▸ Exercise aim
In the listing below, look for "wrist" and copy every line that has it.

◇ ◇ ◇ ◇ ◇

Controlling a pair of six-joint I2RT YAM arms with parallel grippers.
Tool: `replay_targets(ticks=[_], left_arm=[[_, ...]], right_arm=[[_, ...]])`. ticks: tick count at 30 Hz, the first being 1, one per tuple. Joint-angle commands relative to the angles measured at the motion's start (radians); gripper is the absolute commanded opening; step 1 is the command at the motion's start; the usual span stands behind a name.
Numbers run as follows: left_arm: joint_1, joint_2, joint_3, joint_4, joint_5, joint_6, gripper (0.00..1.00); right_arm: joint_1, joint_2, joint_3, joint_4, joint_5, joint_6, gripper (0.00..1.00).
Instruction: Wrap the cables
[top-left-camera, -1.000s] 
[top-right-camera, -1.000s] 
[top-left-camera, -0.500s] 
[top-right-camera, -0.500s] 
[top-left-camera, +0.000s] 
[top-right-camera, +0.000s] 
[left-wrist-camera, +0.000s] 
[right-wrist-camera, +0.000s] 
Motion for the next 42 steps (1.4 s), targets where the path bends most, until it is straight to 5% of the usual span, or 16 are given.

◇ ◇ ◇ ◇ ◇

▸ Output below
[left-wrist-camera, +0.000s] 
[right-wrist-camera, +0.000s] 

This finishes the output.